A few other things: Planet names are fairly evenly distributed between the peoples and nations most likely to be first out there if (in the mid-21st century) interstellar drive did suddenly appear. If there's a slight bias towards European names - well just be glad I limited truly regional influence to one shuttle which might be called the U.E.S. Ipswich - rather than naming every last bit of space dust after small villages in Suffolk.
There are three UE Flagships (the Incontrovertible, the London and the Earth) - the London is a conceit on my part of course: no one would ever have been able to get that named passed for a Flagship. Trying to find a good name (ie. acceptable to all parties) for such a flagship would be difficult: it couldn't refer to any place or city, person or myth, anything at all in fact, which corresponded too closely with any particular country. Impersonal things like Victory or Defiance might sound okay - except that 'the Victory', at least, was of course the flagship of a rather famous British Admiral. Not to mention that the name would have to translate well into half a dozen other languages at least. I don't think there has ever been a warship called the Incontrovertible - and it's probably a good example of the sort of silly name the think tank involved would eventually come up with.

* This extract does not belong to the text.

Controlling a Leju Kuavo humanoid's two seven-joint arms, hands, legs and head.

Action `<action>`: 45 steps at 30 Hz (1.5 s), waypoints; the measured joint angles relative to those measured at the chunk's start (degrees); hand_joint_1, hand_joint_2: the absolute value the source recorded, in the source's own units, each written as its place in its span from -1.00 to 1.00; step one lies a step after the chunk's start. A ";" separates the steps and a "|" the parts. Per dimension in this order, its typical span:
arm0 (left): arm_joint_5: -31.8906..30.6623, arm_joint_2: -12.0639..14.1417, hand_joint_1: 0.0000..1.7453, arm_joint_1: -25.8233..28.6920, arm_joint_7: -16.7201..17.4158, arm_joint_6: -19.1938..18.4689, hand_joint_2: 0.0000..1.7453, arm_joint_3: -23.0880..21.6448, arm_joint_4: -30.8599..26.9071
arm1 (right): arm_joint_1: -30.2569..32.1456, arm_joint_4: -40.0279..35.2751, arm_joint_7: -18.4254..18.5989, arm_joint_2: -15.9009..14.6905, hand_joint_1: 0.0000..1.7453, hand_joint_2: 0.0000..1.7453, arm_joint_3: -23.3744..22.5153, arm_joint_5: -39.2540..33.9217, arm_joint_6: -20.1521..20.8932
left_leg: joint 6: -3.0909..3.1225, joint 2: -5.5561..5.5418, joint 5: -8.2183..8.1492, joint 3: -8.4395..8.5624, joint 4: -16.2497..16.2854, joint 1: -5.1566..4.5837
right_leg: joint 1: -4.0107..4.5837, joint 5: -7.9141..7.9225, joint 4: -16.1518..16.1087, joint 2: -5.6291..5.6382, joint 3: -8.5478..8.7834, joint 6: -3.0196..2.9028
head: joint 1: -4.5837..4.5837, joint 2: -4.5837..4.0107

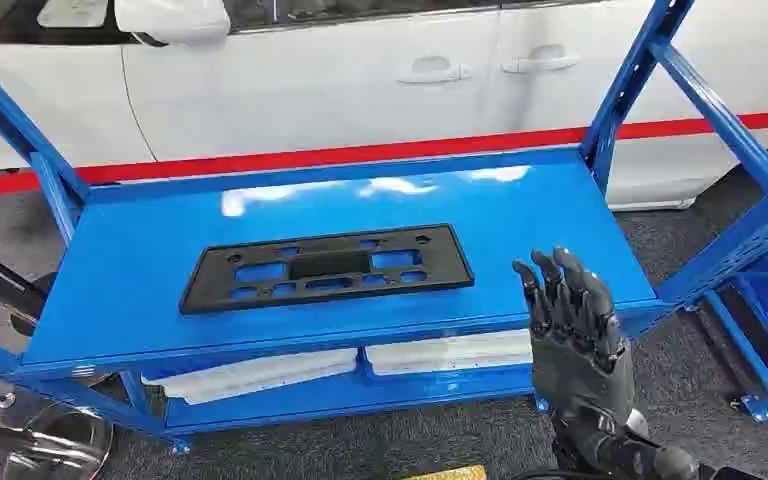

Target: Take the parts from the cabinet and place them on the table.

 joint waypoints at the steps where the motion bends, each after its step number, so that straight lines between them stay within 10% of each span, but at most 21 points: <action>1: -0.07 0.00 -1.00 -0.09 0.02 0.02 -1.00 0.00 0.00 | 0.02 0.07 0.00 0.04 -1.00 -1.00 0.00 0.04 0.07 | -0.28 0.00 -2.11 -2.29 4.21 0.08 | 0.01 -0.20 0.04 -0.05 0.15 -0.31 | -0.06 0.00; 3: -0.07 0.00 -1.00 -0.17 0.07 0.07 -1.00 0.00 0.00 | 0.15 0.35 0.00 0.04 -1.00 -1.00 -0.04 0.07 0.04 | -0.62 0.01 -5.52 -7.40 12.54 0.12 | 0.17 -0.58 0.10 -0.07 0.27 -0.50 | -0.04 0.00; 5: -0.06 0.00 -1.00 0.04 0.09 0.07 -1.00 0.00 0.00 | 0.30 0.52 0.00 0.07 -1.00 -1.00 -0.07 0.07 0.07 | -0.83 0.02 -4.31 -9.61 14.21 0.12 | 0.22 -1.04 0.24 0.14 0.63 -0.51 | -0.04 0.00; 8: -0.09 0.00 -1.00 0.03 0.09 0.11 -1.00 0.00 0.00 | 0.37 0.55 0.00 0.11 -1.00 -1.00 -0.07 0.11 0.07 | 0.08 0.02 5.15 -5.50 1.59 0.09 | 0.26 -2.07 0.49 0.29 1.97 -0.17 | -0.04 0.00; 10: -0.11 0.00 -1.00 -0.10 0.13 0.26 -1.00 0.00 0.00 | 0.35 0.68 0.00 0.15 -1.00 -1.00 -0.07 0.35 0.04 | 0.36 0.06 3.49 -5.27 -1.31 -0.52 | 0.35 -2.27 0.61 0.27 1.98 0.27 | -0.06 0.00; 14: -0.68 -0.16 -1.00 0.06 0.15 0.50 -1.00 0.00 0.00 | 0.36 0.94 0.07 0.20 -1.00 -1.00 -0.02 1.22 -0.42 | 1.92 0.18 5.46 -4.51 -2.12 0.22 | 0.54 -3.22 0.80 0.32 2.07 1.57 | -0.09 0.00; 19: -1.14 -0.22 -1.00 -0.15 -0.04 0.52 -1.00 0.00 0.00 | 0.39 2.38 0.02 0.02 -1.00 -1.00 0.31 1.62 -1.03 | 2.62 0.27 5.25 -4.29 -2.27 0.09 | -0.05 -11.33 18.82 0.14 -6.99 2.72 | -0.04 0.00; 21: -1.18 -0.24 -1.00 -0.13 -0.04 0.55 -1.00 0.00 0.00 | 0.37 2.82 0.02 0.00 -1.00 -1.00 0.39 1.64 -1.03 | 2.48 0.22 4.98 -3.98 -2.20 0.10 | -0.38 -8.02 16.21 0.08 -6.28 2.88 | -0.04 0.00; 24: -1.18 -0.39 -1.00 -0.11 -0.04 0.52 -1.00 0.00 0.00 | 0.26 3.21 0.02 -0.09 -1.00 -1.00 0.42 1.66 -1.03 | 1.88 0.04 4.20 -3.41 -1.81 0.11 | -0.47 -1.60 2.04 -0.22 0.16 2.34 | -0.04 0.00; 30: -1.20 -0.44 -1.00 -0.25 -0.09 0.55 -1.00 0.00 0.00 | 0.23 3.54 0.02 -0.15 -1.00 -1.00 0.55 1.75 -1.03 | -0.24 0.11 2.33 -4.04 -0.15 0.05 | -0.34 -1.67 0.77 -0.06 0.70 0.42 | -0.04 0.00; 34: -1.27 -0.48 -1.00 -0.16 -0.09 0.52 -1.00 0.00 0.00 | 0.22 4.04 0.02 -0.24 -1.00 -1.00 0.90 1.95 -0.98 | -0.79 0.13 -5.20 -11.93 16.53 0.09 | -0.08 -1.78 0.80 -0.24 0.69 -0.06 | -0.06 0.00; 36: -1.38 -0.48 -1.00 -0.10 -0.11 0.52 -1.00 0.00 0.00 | 0.19 4.83 0.02 -0.65 -1.00 -1.00 1.22 2.05 -0.98 | -0.59 0.13 -2.69 -11.81 15.41 0.09 | 0.05 -1.90 0.83 -0.18 0.91 -0.21 | -0.06 0.00; 39: -1.49 -0.39 -1.00 -0.24 -0.13 0.50 -1.00 0.00 0.00 | -0.23 5.53 0.02 -1.09 -1.00 -1.00 1.46 2.05 -0.98 | 0.48 0.11 4.95 -4.75 -0.04 -0.02 | 0.23 -2.21 0.85 -0.02 1.47 -0.04 | -0.06 0.00; 45: -1.88 -0.50 -1.00 -0.29 -0.15 0.42 -1.00 0.00 0.00 | -1.37 9.18 4.20 -3.28 -1.00 -1.00 2.38 2.58 -1.05 | 1.97 0.21 5.24 -3.84 -2.60 0.12 | 0.39 -2.64 1.35 0.00 1.15 1.74 | -0.04 0.00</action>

The 'capital' of the United Earth (or more correctly, the current seat of the United Earth Parliament) was at Lyons at one stage, however it rotates (in another mission it's in Lima) - how could people on Earth ever agree to have one fixed capital? There is no city 'international' enough to be acceptable. Everyone speaks British English because I speak (and write) British English - and didn't want to attempt corny American accents for any of the characters.

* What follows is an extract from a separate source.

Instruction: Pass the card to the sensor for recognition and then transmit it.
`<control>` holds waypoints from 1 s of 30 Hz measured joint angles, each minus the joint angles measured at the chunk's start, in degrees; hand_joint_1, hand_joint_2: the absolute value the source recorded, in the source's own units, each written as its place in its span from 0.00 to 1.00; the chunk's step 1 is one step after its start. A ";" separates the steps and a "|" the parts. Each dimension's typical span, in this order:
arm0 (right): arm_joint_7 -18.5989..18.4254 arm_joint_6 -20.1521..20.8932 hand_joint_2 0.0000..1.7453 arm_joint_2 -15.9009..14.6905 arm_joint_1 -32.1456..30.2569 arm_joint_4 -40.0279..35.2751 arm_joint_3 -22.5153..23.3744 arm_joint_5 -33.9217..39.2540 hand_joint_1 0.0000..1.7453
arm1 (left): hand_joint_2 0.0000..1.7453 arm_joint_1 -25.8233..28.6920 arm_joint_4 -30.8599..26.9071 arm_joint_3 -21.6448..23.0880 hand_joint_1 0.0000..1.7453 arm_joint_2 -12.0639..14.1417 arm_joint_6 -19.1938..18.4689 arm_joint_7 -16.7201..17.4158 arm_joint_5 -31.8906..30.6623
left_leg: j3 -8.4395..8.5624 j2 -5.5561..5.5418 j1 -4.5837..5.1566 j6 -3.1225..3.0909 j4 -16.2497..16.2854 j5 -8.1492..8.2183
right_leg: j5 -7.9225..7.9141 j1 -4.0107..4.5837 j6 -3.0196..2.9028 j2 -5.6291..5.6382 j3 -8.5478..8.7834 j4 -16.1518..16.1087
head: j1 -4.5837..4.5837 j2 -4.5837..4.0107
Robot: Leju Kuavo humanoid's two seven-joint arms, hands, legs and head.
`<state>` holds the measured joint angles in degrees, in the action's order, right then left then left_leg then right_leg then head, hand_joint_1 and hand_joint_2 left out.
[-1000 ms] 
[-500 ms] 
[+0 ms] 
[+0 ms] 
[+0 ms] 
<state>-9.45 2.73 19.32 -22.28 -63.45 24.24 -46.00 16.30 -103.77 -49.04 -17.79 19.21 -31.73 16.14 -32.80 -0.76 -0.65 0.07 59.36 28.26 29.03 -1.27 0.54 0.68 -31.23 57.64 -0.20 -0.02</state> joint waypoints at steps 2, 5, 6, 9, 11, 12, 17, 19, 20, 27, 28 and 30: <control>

To our resident Russian (I hope 'Prikasaisia k ekranu chtoby vybrat' drugii iazyk' was a reasonable translation, I meant to get a friend to check it but never got round to it - I always worried it might sound something like 'Press yourself (rather than your finger) to the screen to choose a different language'. I'm fairly confident about 'Informatsionnaia programa coedinnogo mira', though.) the Voinians are certainly not meant to be Russians - and although I'll concede the point about the name, you'll note that Miranu contains the word 'mir' (meaning peace/world - Mir space station, anyone?) - does this constitute a subtle Tolstoi reference? Loads of distorted Russian words are used for system names (most notably Zachit - or more correctly Zashchit, meaning defence/protection), which works well as a quick way of coming up with a lot of alien-sounding names for an audience you don't expect to know the language. For a Slav, however, it would seem somewhat transparent - I can reassure you though that no comment on Russians or Slavs in general was intended by this usage (if I studied Japanese, I'd have used that).
Peter C.
PS. The common currency thing is a Euro reference - but more to the fact that it is always being talked about, just around the corner and coming soon without ever seeming to happen. The Euro is hardly the only common currency idea around though (ISTR some suggestions were made within NAFTA at some point) - really this is just saying that Earth still has no common currency in 21XX, let alone one exchangeable with that of the colonies (which is why interstellar pilots have to carry around small quantities of extremely valuable goods from world to world so that they can trade everywhere - if there was a single currency implemented (and improved interstellar communications) pirates wouldn't be able to steal credits any more.) And to Gavin: not a disagreement but simply factual correction - where you get the idea that Britain is the richest country in Europe and has the strongest currency I'm not sure - unless perhaps you're confusing us with Germany?